Stop search engines to index specific parts of the page
Asked Answered
B

4

16

I have a php page that renders a book of let's say 100 pages. Each page has a specific url (e.g. /my-book/page-one, /my-book/page-two etc).

When flipping the pages, I change the url using the history API, using url.js.

Since all the book content is rendered from the server side, the problem is that the content is indexed by search engines (especially I'm referring to Google), but the urls are wrong (e.g. it finds a snippet on page-two but the url is page-one).

How to stop search engines (at least Google) to index all the content on the page, but index only the visible book page?

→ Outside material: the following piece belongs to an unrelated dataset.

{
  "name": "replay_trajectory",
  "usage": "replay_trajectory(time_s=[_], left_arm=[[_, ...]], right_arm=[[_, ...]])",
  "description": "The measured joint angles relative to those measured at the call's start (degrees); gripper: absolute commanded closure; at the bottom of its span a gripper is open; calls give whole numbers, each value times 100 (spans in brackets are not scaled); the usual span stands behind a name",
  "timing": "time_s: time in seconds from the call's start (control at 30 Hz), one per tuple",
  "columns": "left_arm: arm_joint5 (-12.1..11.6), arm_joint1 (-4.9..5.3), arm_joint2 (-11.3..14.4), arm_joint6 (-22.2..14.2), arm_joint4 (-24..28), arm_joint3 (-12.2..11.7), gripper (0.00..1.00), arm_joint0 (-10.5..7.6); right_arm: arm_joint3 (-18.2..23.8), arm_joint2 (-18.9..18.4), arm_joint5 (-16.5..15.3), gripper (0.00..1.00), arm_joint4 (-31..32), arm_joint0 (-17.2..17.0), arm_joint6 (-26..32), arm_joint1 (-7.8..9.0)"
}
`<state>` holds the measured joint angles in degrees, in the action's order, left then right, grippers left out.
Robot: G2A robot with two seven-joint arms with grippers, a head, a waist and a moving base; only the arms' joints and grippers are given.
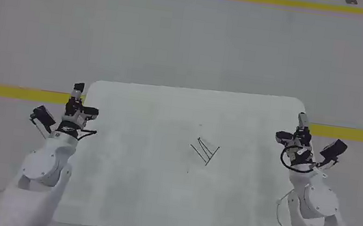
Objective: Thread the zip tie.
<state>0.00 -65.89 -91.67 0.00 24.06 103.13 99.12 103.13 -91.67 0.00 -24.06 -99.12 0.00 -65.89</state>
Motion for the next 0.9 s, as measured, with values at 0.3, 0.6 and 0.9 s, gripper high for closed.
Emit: replay_trajectory(time_s=[0.3, 0.6, 0.9], left_arm=[[0, 0, 0, 0, 0, 0, 22, 0], [0, 0, 0, 0, 0, 0, 0, 0], [0, 0, 0, 0, 0, 0, 0, 0]], right_arm=[[0, 0, 0, 0, 0, 0, 0, 0], [0, 0, 0, 22, 0, 0, 0, 0], [0, 0, 0, 22, 0, 0, 0, 0]])
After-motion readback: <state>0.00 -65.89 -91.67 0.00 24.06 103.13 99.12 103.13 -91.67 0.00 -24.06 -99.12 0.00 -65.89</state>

Would it work if I render the content in a different way: for example, <div data-page-number="1" data-content="Lorem ipsum..."></div> and then on the JavaScript side to change that in the needed format? That would make the page slower and in fact I'm not sure if Google will not index the changed content by JavaScript.

The code looks like this:

<div data-page="1">Page 1</div>
<div data-page="2">Page 2</div>
<div data-page="3" class="current-page">Page 3</div>
<div data-page="4">Page 4</div>
<div data-page="5">Page 5</div>

Then only visible div is the .current-page one. The same content is served on multiple urls because that's needed so the user can flip between pages.

For example, /book/page/3 will render this piece of HTML while /book/page/4 renders the same thing, the only difference being the current-page class which is added to the 4th element.

Google did index different urls, but it did it wrong: for example, the snippet Page 5 links to /book/page/2 which renders to the user Page 2 (not Page 5).

How to tell Google (and other search engines) I'm only interested to index the content in the .current-page?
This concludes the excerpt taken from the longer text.